Exercise description — How many lines in the entries below include the string "grippers"? Answer with the number only.

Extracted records
---------------
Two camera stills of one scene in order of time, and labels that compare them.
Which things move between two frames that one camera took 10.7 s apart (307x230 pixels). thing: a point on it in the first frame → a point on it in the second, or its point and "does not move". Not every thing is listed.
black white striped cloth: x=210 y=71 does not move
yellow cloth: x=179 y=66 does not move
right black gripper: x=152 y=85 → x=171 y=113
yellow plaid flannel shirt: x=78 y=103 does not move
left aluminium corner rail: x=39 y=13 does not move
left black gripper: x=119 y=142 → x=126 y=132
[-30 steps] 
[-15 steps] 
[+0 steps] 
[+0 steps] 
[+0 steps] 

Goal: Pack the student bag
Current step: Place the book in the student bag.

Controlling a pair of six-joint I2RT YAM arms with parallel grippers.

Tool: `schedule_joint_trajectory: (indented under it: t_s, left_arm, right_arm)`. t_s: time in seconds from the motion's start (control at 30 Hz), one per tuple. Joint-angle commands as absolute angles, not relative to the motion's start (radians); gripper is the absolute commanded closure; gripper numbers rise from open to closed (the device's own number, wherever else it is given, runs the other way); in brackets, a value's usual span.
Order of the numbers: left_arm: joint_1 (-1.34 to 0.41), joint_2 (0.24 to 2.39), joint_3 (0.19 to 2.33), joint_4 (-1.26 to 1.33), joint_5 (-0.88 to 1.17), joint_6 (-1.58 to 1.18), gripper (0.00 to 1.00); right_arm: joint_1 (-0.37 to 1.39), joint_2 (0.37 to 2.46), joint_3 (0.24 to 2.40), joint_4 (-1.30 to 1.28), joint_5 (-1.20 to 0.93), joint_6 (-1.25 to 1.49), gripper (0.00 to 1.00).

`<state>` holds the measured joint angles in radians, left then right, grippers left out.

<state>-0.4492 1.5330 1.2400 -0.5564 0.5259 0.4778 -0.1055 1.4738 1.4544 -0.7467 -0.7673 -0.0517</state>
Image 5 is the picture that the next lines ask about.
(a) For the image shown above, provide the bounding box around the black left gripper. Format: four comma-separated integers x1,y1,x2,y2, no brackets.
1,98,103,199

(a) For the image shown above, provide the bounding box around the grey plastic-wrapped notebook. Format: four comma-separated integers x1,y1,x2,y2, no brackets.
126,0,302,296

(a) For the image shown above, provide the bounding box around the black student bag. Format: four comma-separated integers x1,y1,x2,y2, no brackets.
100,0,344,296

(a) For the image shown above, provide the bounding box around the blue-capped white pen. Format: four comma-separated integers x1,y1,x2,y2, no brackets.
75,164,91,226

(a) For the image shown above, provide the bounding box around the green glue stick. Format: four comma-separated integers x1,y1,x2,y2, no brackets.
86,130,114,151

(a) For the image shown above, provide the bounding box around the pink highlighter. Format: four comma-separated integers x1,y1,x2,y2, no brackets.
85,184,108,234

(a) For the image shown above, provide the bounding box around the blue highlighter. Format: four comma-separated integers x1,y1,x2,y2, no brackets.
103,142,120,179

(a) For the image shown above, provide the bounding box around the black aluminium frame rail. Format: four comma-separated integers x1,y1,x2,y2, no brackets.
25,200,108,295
---------------
Expected answer — 2